Task objective ▸
Take the lines below beginning at the line that has "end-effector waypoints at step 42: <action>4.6" and stopping after the line that has "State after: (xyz", and print them exactly as they are, with no other lines.

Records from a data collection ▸
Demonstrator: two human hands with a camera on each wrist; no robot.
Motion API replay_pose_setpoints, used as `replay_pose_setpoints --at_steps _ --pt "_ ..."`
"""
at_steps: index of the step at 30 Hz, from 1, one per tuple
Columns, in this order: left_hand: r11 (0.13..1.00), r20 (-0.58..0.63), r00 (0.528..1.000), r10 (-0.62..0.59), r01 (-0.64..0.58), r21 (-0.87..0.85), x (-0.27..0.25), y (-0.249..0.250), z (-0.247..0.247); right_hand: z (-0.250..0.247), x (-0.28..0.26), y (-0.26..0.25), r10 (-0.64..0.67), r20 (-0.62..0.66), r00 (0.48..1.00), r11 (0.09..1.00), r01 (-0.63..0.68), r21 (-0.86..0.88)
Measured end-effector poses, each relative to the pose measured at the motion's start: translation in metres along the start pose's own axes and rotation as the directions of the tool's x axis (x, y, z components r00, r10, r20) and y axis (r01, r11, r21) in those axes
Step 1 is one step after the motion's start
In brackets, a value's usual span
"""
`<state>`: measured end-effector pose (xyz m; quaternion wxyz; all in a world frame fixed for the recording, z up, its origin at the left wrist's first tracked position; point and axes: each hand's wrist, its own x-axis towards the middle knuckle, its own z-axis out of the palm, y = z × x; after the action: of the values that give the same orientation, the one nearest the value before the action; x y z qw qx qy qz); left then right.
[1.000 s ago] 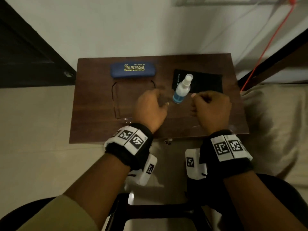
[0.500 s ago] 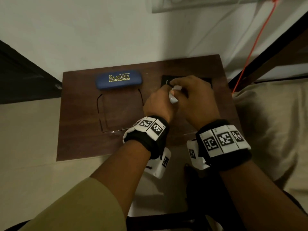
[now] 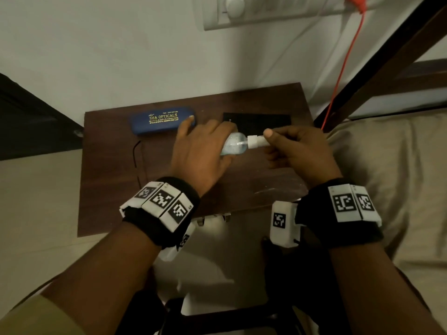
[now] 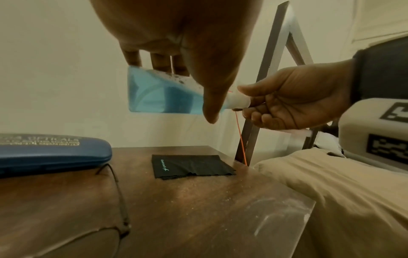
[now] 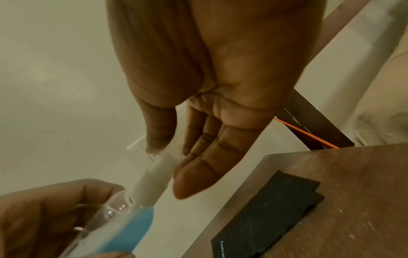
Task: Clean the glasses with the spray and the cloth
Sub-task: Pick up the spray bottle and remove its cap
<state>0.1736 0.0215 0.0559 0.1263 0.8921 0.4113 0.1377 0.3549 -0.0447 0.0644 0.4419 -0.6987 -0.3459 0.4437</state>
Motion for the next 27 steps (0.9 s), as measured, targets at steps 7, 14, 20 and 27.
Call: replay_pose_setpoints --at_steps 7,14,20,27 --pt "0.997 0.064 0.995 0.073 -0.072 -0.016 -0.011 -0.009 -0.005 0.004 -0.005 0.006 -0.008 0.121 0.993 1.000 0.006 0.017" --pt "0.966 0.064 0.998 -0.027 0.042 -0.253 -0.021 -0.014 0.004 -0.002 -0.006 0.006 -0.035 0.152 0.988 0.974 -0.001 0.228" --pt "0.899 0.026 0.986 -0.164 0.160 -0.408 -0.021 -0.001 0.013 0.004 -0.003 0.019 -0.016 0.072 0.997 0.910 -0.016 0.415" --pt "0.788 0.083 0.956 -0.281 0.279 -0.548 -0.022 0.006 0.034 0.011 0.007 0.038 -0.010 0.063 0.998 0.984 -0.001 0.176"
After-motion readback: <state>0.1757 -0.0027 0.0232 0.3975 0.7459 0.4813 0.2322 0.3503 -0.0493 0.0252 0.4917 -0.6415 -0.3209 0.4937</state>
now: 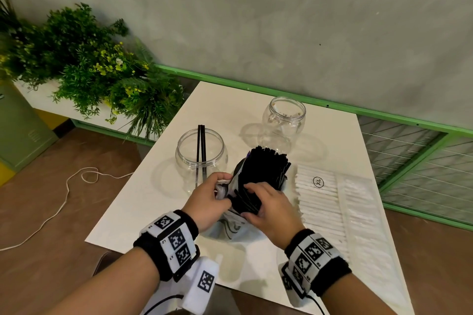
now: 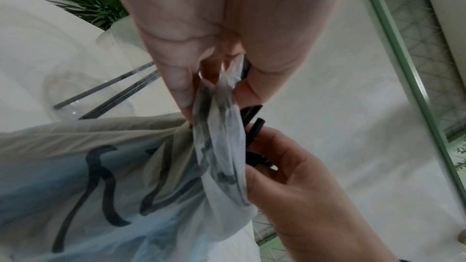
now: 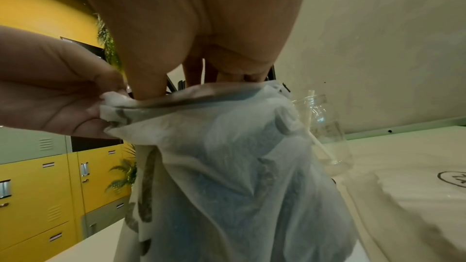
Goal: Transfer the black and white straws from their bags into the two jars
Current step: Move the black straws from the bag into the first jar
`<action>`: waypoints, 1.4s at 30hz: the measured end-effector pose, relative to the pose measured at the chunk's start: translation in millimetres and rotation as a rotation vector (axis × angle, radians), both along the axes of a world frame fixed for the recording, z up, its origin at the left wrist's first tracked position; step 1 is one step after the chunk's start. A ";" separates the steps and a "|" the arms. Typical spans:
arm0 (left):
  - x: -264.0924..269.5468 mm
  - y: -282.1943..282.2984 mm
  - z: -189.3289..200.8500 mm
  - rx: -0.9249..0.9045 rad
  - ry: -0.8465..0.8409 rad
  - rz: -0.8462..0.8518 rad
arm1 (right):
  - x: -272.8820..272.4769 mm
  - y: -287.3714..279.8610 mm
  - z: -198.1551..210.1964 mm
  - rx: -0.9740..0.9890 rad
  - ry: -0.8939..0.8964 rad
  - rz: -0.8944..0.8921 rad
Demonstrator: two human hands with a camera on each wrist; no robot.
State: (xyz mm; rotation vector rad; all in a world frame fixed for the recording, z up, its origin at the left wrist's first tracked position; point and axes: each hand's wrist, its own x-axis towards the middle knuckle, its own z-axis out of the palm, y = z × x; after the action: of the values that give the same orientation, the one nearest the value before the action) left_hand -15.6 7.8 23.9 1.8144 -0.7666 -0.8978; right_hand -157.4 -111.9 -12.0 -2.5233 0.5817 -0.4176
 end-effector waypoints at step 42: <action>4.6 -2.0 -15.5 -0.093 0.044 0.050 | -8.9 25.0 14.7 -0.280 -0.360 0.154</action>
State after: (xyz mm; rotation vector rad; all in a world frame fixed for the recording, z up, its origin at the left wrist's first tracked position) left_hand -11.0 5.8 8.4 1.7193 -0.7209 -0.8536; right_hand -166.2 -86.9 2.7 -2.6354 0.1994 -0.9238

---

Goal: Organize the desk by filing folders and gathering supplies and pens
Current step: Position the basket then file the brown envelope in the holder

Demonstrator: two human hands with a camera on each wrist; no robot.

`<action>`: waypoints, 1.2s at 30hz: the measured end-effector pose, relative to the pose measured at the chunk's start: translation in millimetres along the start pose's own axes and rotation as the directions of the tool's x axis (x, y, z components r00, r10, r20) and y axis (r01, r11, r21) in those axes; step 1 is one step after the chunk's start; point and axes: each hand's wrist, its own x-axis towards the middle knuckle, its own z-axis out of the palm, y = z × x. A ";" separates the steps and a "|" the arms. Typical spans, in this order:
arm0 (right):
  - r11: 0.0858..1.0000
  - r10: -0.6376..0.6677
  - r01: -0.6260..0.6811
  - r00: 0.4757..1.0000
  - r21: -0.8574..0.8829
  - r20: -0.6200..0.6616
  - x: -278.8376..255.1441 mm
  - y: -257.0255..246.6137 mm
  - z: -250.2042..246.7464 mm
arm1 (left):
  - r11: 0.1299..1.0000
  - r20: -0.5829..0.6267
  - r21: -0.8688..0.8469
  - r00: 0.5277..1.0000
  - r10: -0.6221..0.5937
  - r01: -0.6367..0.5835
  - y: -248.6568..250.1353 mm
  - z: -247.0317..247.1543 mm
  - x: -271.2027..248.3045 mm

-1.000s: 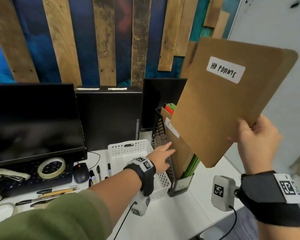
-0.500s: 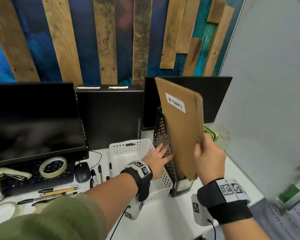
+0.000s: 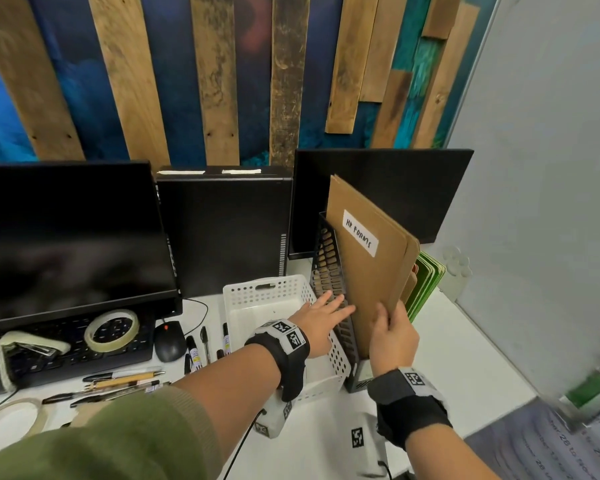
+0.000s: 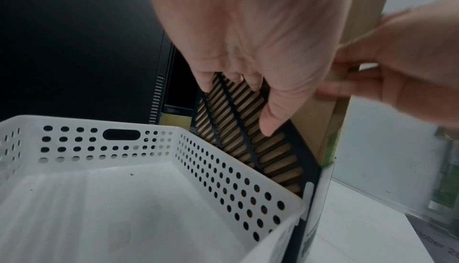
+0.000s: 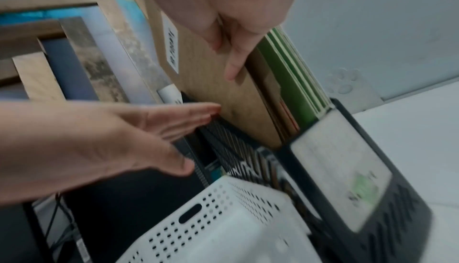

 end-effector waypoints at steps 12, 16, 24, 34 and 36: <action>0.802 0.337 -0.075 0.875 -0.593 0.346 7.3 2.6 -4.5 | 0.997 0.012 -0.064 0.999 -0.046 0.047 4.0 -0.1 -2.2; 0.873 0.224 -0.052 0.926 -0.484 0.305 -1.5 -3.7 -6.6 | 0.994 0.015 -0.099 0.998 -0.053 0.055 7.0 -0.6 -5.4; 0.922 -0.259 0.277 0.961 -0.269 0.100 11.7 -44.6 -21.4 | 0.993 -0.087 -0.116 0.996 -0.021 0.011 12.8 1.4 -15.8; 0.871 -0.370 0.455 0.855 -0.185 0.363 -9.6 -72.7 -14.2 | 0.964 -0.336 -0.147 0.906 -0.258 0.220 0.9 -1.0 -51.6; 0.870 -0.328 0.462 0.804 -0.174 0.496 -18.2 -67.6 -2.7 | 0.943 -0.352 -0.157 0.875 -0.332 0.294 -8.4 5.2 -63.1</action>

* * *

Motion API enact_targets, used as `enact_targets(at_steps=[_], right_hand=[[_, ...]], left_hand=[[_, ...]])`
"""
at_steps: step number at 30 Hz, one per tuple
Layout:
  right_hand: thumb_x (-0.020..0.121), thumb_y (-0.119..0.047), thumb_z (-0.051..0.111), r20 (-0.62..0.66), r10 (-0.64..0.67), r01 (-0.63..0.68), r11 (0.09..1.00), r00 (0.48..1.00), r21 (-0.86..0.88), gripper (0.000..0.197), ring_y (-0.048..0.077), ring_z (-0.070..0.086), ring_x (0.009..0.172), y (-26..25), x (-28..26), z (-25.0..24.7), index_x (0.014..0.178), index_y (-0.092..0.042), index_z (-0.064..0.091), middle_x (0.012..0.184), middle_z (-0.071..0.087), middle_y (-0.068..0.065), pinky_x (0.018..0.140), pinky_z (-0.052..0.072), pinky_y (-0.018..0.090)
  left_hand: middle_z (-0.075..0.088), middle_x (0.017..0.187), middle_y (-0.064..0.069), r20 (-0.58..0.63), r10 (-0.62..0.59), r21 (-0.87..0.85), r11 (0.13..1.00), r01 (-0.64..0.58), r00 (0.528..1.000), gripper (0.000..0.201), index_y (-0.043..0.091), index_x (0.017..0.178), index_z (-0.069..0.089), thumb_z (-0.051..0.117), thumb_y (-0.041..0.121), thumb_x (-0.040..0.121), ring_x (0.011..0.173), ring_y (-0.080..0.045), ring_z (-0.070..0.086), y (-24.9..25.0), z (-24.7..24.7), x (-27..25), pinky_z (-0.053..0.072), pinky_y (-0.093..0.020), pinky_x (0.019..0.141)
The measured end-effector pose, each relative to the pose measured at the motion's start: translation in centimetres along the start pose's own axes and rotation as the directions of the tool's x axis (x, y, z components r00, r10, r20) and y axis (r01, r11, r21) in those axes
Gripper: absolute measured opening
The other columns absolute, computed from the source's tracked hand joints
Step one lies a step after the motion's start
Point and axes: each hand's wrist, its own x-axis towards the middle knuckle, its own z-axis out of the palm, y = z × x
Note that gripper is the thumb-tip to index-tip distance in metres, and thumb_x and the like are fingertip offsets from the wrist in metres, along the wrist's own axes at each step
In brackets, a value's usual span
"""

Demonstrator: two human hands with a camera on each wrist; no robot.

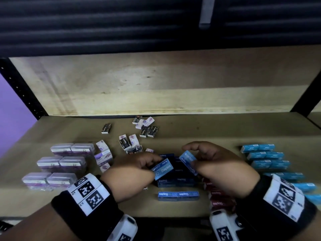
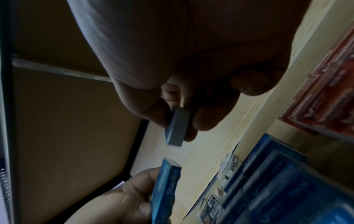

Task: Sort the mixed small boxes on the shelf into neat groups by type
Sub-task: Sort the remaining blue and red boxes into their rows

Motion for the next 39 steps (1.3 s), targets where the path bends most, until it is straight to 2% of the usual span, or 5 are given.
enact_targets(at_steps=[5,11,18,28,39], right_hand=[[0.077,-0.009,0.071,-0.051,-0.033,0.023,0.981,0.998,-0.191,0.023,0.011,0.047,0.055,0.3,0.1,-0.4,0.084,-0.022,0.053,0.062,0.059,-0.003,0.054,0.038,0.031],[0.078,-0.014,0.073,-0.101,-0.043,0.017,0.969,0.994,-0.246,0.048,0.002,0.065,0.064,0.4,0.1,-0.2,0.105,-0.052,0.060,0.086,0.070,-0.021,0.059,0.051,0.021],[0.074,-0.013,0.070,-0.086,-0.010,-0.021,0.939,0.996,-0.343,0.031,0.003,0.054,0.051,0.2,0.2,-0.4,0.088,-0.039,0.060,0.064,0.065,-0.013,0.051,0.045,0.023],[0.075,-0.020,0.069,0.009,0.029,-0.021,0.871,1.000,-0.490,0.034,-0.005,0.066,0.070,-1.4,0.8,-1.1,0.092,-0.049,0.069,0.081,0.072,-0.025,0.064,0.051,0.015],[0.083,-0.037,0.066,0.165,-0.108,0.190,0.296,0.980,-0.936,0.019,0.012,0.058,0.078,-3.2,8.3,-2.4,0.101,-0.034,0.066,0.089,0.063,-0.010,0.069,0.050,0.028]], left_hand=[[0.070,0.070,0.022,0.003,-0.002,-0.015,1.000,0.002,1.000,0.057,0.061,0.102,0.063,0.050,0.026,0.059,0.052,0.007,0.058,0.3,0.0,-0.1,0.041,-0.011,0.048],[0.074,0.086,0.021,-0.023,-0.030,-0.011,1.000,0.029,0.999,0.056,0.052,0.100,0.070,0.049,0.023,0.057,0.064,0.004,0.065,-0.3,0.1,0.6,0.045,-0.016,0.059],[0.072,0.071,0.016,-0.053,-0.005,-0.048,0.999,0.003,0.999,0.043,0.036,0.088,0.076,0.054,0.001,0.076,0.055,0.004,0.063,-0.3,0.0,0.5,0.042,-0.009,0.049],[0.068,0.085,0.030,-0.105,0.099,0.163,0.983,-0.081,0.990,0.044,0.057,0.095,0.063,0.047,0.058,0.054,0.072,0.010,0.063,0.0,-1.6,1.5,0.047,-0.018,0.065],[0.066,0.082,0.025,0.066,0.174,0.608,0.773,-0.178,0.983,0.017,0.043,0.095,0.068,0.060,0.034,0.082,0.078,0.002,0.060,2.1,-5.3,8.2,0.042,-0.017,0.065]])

Reply ▸
 end-effector waypoints at step 42: <action>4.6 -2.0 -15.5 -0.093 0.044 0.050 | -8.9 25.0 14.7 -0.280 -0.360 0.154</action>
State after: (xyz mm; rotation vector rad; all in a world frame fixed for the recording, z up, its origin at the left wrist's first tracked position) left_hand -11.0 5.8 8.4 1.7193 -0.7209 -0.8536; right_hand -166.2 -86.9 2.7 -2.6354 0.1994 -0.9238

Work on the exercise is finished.